■ **YOUR INSTRUCTIONS**:
When you reach the line containing "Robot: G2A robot", begin reproducing the material exactly, stop after the line containing "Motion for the", and leave out any pictures along the way.

■ **DATASET SECTION**:
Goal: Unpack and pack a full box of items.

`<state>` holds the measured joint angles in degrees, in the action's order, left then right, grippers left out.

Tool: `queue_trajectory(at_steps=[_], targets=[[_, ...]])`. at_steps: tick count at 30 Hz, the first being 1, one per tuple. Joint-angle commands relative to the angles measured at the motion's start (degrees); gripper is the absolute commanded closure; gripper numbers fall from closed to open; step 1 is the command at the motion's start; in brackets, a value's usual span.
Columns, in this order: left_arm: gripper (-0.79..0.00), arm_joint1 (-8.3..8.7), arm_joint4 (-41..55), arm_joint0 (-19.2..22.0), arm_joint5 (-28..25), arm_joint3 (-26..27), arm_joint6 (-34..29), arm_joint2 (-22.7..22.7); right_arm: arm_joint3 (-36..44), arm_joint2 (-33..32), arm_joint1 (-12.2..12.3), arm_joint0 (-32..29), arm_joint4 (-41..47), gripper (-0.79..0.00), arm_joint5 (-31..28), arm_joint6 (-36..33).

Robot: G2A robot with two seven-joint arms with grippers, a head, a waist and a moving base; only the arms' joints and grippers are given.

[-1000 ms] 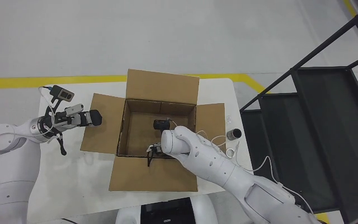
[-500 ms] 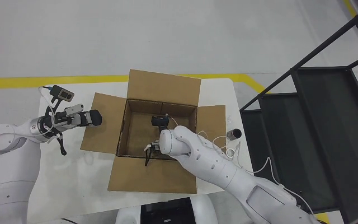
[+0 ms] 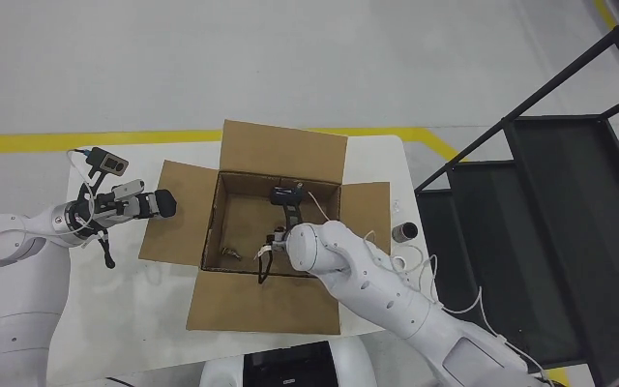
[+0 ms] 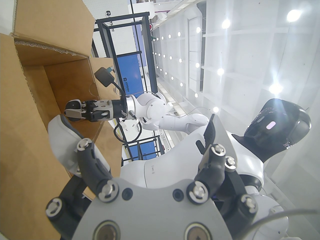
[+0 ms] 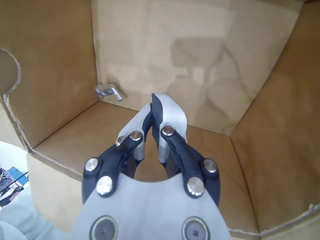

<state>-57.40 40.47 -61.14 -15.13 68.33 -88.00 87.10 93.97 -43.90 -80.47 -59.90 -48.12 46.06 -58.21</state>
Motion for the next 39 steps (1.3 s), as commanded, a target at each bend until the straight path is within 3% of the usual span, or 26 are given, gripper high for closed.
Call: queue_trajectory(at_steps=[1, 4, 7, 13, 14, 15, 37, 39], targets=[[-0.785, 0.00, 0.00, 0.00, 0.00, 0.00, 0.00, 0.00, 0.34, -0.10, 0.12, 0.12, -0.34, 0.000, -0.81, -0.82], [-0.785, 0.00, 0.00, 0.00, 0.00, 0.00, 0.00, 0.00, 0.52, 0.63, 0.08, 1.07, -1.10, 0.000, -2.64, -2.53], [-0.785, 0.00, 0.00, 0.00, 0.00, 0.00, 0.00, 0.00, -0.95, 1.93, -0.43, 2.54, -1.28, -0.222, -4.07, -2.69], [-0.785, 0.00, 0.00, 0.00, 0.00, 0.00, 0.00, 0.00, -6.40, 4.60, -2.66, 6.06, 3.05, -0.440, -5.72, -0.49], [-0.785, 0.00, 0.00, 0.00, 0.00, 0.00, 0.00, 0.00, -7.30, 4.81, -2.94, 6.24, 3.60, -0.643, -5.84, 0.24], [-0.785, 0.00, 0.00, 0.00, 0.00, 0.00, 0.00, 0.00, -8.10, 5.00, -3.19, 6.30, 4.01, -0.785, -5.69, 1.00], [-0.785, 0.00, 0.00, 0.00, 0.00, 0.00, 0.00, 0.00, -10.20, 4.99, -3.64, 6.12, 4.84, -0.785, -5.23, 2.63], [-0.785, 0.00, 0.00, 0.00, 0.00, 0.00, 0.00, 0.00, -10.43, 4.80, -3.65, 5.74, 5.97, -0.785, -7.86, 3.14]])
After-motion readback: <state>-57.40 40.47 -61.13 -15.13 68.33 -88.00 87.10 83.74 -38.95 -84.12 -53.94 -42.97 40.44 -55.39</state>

■ **WRITTEN SOLUTION**:
Robot: G2A robot with two seven-joint arms with grippers, a head, a waist and a moving base; only the arms' joints and grippers are given.

[-1000 ms] 
[-500 ms] 
[+0 ms] 
[+0 ms] 
[+0 ms] 

<state>-57.40 40.47 -61.14 -15.13 68.33 -88.00 87.10 93.97 -43.90 -80.47 -59.90 -48.12 46.06 -58.21</state>
Motion for the next 39 steps (1.3 s), as commanded, a target at each bend until the straight path is within 3% of the usual span, or 26 are given, gripper high for closed.

No additional response is required.